2017年8月17日 第33号
ブリティッシュ・コロンビア州新民主党(NDP)政権は10日、トランスマウンテン・パイプライン拡張工事計画について、法的措置を検討すると発表した。ジョージ・ヘイマン環境相とデイビッド・イービー司法長官が記者会見で明らかにした。
同拡張工事計画については、すでに環境保護活動団体や先住民族らが訴訟を起こし、その数は20件を超える。
そして州政府も法的措置による工事阻止の方法を模索する。弁護士で元BC最高裁判所裁判官のトーマス・バーガー氏をすでに雇用し、次の段階へのアドバイスを受けるという。

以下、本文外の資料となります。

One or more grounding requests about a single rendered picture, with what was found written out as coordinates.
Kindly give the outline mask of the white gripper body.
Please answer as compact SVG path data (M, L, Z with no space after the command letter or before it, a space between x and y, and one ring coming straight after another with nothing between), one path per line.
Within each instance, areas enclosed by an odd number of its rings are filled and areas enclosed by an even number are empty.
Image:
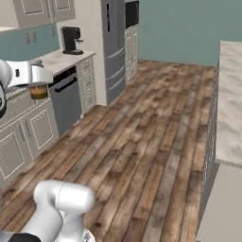
M53 75L43 67L41 60L31 60L31 86L48 85L53 82Z

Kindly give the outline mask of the brown cinnamon bottle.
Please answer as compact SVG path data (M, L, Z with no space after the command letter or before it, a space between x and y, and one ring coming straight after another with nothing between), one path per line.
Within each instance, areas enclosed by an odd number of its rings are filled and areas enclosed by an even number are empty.
M46 85L30 87L29 93L32 99L44 99L48 97L48 91L47 91Z

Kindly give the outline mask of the grey dining counter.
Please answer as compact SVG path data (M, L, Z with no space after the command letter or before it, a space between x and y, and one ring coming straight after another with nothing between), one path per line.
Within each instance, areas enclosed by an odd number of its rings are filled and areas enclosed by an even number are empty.
M219 45L197 240L242 242L242 42Z

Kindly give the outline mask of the dark grey dishwasher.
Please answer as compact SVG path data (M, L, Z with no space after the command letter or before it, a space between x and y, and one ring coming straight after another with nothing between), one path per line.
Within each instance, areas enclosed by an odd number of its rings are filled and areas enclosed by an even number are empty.
M59 136L67 132L81 116L78 81L60 93L54 91L55 87L60 87L68 78L73 77L78 77L76 66L54 76L53 82L48 85Z

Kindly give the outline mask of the black coffee machine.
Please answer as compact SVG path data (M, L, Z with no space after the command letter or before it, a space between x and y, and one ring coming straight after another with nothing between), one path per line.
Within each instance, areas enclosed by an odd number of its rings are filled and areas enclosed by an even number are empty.
M82 55L83 51L76 49L76 42L82 43L80 29L74 26L63 26L60 29L62 37L63 54Z

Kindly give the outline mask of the grey drawer front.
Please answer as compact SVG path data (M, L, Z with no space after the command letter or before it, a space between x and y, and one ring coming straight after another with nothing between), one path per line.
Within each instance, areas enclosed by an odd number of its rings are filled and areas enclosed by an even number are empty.
M84 96L84 105L85 105L86 111L90 110L95 103L96 103L95 91L91 91L86 96Z
M87 93L95 87L95 76L93 73L82 78L83 92Z
M80 67L81 67L81 74L83 76L90 73L94 69L93 58L83 60L80 64Z

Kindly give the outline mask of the grey base cupboard door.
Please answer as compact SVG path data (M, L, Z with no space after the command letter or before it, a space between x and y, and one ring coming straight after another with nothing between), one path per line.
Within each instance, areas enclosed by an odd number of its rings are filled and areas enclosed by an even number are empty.
M32 161L26 141L19 131L20 120L0 130L0 186L5 186L18 176Z
M31 131L31 138L26 131L25 119ZM58 138L59 133L52 102L47 100L21 118L33 159L41 155Z

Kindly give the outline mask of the grey steel fridge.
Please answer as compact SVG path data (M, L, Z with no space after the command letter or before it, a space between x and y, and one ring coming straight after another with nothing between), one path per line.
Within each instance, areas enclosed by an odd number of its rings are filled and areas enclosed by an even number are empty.
M125 89L125 0L101 0L107 104Z

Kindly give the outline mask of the tall grey cupboard run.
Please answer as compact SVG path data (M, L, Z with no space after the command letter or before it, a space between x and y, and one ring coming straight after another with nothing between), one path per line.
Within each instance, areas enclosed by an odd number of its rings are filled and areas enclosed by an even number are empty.
M129 82L137 73L138 55L138 26L131 26L125 31L125 60L126 82Z

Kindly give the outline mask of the grey wall socket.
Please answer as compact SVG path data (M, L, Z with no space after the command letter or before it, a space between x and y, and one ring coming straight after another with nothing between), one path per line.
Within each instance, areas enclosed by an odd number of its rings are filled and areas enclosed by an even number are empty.
M25 33L25 43L30 44L30 43L35 43L37 42L37 34L35 30L32 30L30 32Z

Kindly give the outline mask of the grey wall cupboard door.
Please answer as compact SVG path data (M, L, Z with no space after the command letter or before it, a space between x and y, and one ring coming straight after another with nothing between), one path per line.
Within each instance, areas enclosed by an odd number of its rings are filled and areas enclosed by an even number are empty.
M54 23L76 18L74 0L49 0Z
M19 28L51 23L48 0L12 0L12 3Z

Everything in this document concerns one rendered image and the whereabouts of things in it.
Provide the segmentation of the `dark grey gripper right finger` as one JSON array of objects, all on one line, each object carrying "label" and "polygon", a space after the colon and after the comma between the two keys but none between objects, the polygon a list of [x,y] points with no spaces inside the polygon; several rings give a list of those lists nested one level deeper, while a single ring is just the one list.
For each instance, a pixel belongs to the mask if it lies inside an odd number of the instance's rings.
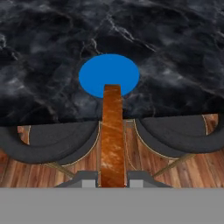
[{"label": "dark grey gripper right finger", "polygon": [[168,187],[167,184],[156,181],[146,171],[128,171],[127,172],[128,188],[151,188],[151,187]]}]

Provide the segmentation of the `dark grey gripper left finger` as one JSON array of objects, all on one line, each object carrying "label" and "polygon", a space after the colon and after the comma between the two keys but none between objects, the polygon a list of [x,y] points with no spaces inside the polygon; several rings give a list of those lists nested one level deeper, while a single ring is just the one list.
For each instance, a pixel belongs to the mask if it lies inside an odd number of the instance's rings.
[{"label": "dark grey gripper left finger", "polygon": [[78,171],[72,179],[62,184],[59,184],[58,187],[97,188],[98,187],[98,172],[97,171]]}]

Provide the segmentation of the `brown toasted bread slice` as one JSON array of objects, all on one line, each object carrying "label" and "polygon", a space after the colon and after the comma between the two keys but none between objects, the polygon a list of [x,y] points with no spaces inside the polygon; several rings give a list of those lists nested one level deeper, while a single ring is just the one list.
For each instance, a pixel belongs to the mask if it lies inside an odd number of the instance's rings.
[{"label": "brown toasted bread slice", "polygon": [[101,187],[125,187],[123,101],[119,85],[106,85],[101,123]]}]

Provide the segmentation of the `blue round plate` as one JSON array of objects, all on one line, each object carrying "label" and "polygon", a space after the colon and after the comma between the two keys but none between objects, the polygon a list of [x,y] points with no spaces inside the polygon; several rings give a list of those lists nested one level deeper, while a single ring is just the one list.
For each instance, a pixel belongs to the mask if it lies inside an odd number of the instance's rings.
[{"label": "blue round plate", "polygon": [[140,72],[129,58],[119,54],[102,54],[87,60],[79,71],[81,87],[92,96],[102,98],[106,85],[119,85],[121,94],[130,93],[139,82]]}]

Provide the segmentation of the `dark grey bar stool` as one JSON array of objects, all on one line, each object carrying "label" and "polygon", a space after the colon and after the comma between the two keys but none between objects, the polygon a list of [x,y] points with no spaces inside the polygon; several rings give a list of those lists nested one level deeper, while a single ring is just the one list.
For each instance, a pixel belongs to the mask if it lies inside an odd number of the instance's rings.
[{"label": "dark grey bar stool", "polygon": [[141,118],[134,120],[134,126],[138,137],[152,153],[173,159],[153,178],[197,154],[224,148],[224,114],[218,114],[218,124],[210,134],[203,115]]},{"label": "dark grey bar stool", "polygon": [[83,159],[96,145],[100,134],[98,122],[71,122],[30,125],[28,143],[18,127],[0,127],[0,148],[14,160],[31,165],[48,165],[73,178],[66,166]]}]

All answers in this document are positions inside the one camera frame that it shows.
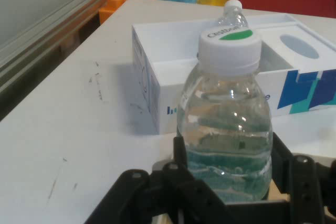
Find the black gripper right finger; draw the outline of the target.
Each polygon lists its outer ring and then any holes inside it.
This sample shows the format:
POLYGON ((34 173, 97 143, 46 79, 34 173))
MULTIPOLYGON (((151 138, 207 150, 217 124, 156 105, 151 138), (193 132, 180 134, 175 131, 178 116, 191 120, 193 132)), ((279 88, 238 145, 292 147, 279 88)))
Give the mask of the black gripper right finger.
POLYGON ((335 160, 330 166, 293 154, 272 134, 272 179, 289 195, 291 223, 335 223, 335 160))

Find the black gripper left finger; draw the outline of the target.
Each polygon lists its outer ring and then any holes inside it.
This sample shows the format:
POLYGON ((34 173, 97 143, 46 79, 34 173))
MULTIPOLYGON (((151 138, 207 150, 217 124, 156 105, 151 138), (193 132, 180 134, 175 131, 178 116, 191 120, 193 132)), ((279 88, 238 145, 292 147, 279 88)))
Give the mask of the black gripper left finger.
POLYGON ((86 223, 150 223, 168 214, 173 223, 228 223, 223 202, 186 168, 182 137, 173 140, 173 160, 160 170, 123 172, 86 223))

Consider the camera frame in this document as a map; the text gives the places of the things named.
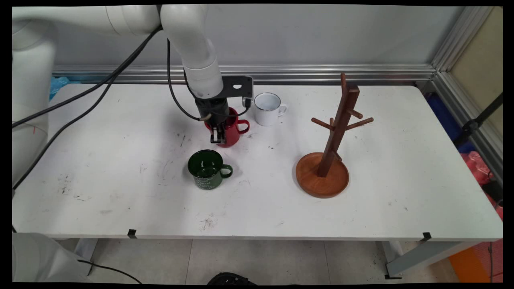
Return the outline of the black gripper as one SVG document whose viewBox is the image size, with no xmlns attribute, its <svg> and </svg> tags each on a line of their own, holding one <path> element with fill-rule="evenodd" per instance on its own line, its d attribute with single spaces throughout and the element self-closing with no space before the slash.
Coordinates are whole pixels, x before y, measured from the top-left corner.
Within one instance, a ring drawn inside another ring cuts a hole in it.
<svg viewBox="0 0 514 289">
<path fill-rule="evenodd" d="M 204 121 L 204 125 L 210 129 L 210 142 L 216 145 L 226 143 L 225 125 L 219 125 L 226 121 L 230 115 L 230 110 L 200 110 L 200 117 L 205 118 L 209 114 L 211 117 Z"/>
</svg>

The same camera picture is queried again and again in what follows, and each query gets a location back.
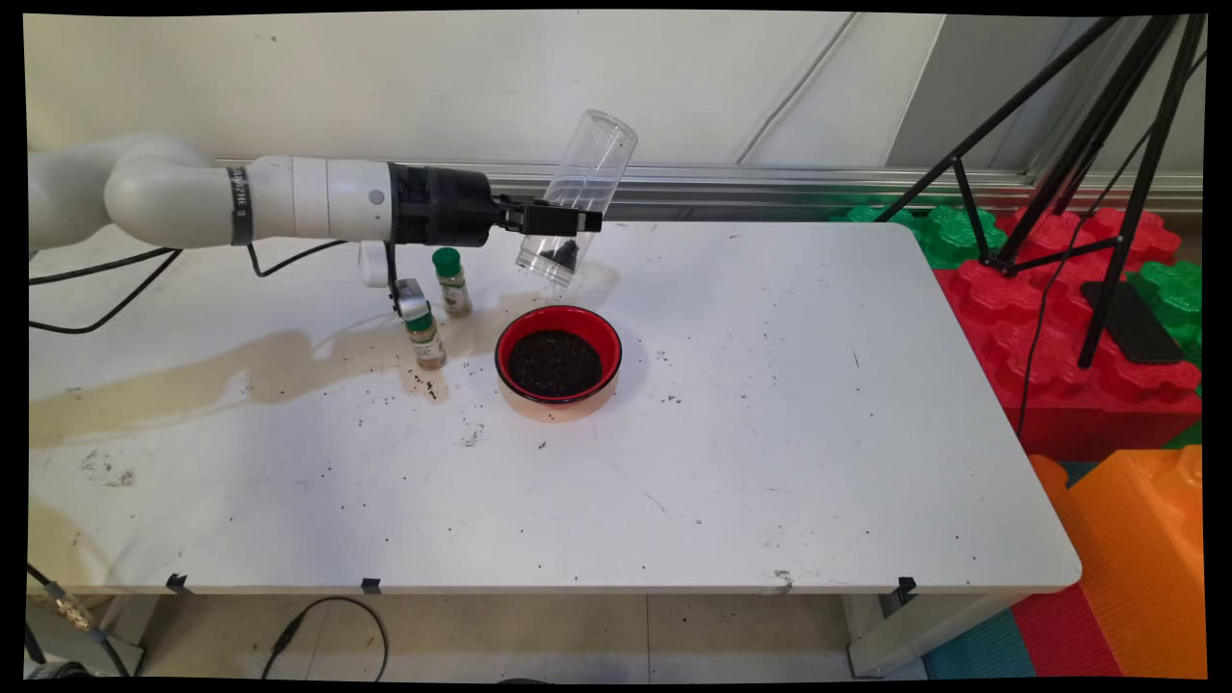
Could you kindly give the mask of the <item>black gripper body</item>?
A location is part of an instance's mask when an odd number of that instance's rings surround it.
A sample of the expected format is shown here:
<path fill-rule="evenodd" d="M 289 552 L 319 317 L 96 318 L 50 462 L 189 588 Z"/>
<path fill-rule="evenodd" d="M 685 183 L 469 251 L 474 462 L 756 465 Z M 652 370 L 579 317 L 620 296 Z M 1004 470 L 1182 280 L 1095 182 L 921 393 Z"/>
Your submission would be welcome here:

さらにヘイマン環境相は、9月から予定されている工事開始についても実行は不可能ではないかとの見解を示した。環境相はキンダーモーガン社が提出している8件の計画のうち環境への配慮が不十分な5件は、まだBC州政府によって承認されていないという。理由は、先住民族との協議に十分に対応していないからと説明した。
この5件の計画が完成しない限り、私有地を除いて工事が進められることはないと語った。
同事業計画は昨年11月、連邦自由党政権が承認。BC州自由党前政権も続いて承認した。しかし今年5月のBC州選挙を経て、7月からNDPが政権を担うことになった。NDPは選挙で「あらゆる手段を使って」トランスマウンテン・パイプライン計画を阻止すると公約。政権を担うに当たって協力体制を敷くグリーン党も、もちろん計画阻止を公約に掲げていた。この日アンドリュー・ウィーバー党首が声明を発表し、「計画阻止」がNDPへの協力条件となっていると明らかにした。
キンダーモーガン・カナダ社が手掛ける同事業計画は、アルバータ州のオイルサンドをBC州バーナビー市まで運ぶ既存パイプラインを拡張するというもの。総事業費74億ドル、全長1150キロメートルのパイプラインが完成すると、オイルサンド輸送量は現在の3倍に増加。バラードインレットを通って、バーナビー市から輸出されているタンカー量は、現在の7倍に増加すると試算されている。
パイプラインやタンカーの事故が相次ぐ中、環境活動家や関係する先住民族は同工事を強く反対。バンクーバー市やバーナビー市の市長も反対を表明している。